# Vorbereitung zur Pruefung NRW



## CoXx-Worlld (7. November 2012)

Hallo, da Ich zurzeit auch meinen Schein mache und nirgends eine vernünftige Website gefunden habe wo man alles lernen konnte (Theorie, Fische und Praktische aufgaben), habe Ich angefangen eine zu Programmieren.
Möchte diese natürlich für jedermann (frau ) zur verfügung stellen.

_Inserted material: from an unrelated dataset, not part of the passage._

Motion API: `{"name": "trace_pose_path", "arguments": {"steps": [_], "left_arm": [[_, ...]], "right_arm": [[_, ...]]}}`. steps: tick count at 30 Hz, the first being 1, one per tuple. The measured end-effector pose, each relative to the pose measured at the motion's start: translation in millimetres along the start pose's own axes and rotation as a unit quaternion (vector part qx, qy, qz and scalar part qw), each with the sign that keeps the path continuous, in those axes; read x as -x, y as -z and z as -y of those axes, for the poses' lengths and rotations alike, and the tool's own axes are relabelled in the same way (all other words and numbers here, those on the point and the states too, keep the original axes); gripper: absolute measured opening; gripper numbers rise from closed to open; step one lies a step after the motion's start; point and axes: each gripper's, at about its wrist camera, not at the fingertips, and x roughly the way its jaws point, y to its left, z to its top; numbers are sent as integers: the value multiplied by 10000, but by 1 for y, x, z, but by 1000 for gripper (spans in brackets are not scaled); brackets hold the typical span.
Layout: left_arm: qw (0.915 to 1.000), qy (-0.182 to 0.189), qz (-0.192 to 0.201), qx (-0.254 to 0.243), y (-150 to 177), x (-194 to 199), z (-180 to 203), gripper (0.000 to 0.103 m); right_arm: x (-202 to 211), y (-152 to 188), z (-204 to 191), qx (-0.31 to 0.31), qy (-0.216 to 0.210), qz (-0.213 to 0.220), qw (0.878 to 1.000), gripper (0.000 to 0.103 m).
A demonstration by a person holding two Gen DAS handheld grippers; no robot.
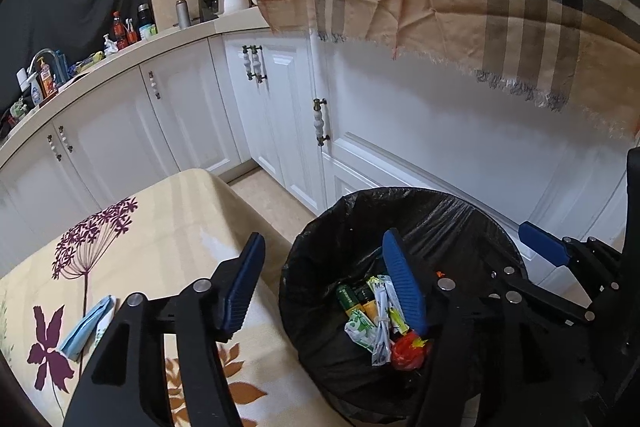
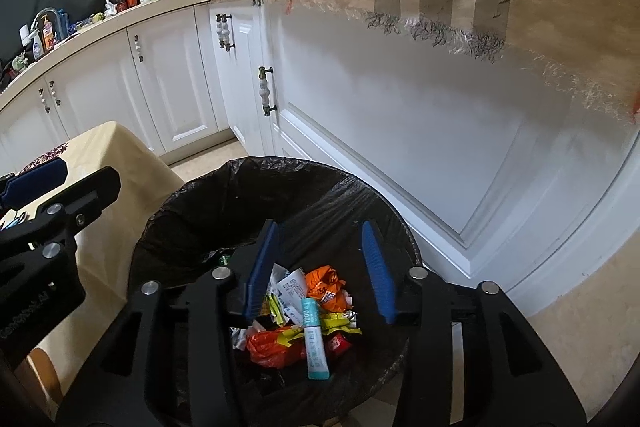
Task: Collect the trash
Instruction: 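Open both grippers to drop the tube and can into the bin, then move both open grippers back over the table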
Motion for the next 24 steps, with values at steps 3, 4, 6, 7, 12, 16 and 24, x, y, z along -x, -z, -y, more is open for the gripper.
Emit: {"name": "trace_pose_path", "arguments": {"steps": [3,4,6,7,12,16,24], "left_arm": [[10000,-54,40,33,2,8,-8,62],[9999,-83,52,38,3,11,-11,63],[9998,-166,71,63,8,17,-19,64],[9997,-202,73,81,10,19,-24,65],[9987,-449,65,244,23,36,-54,66],[9968,-703,26,382,38,51,-84,67],[9889,-1266,-71,778,69,79,-148,67]], "right_arm": [[6,0,-6,19,-54,7,10000,43],[8,1,-10,28,-88,10,10000,43],[12,2,-17,59,-154,18,9999,43],[14,1,-20,71,-183,20,9998,43],[25,2,-47,206,-420,34,9989,44],[33,1,-70,318,-621,50,9976,44],[56,-6,-114,682,-840,172,9940,44]]}}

Fragen und Anregungen oder sogar Fehler bitte melden...
Lob wird natürlich auch gern gesehen |supergri

http://fp.zumbruzz.de


MfG


----------



## Infamous (9. November 2012)

*AW: Vorbereitung zur Pruefung NRW*



CoXx-Worlld schrieb:


> Hallo, da Ich zurzeit auch meinen Schein mache und nirgends eine vernünftige Website gefunden habe wo man alles lernen konnte (Theorie, Fische und Praktische aufgaben), habe Ich angefangen eine zu Programmieren.
> Möchte diese natürlich für jedermann (frau ) zur verfügung stellen.
> 
> Fragen und Anregungen oder sogar Fehler bitte melden...
> ...



Ein Vorschlag von mir. Nimm die originalen Bilder raus. Die sind kopier geschützt.


----------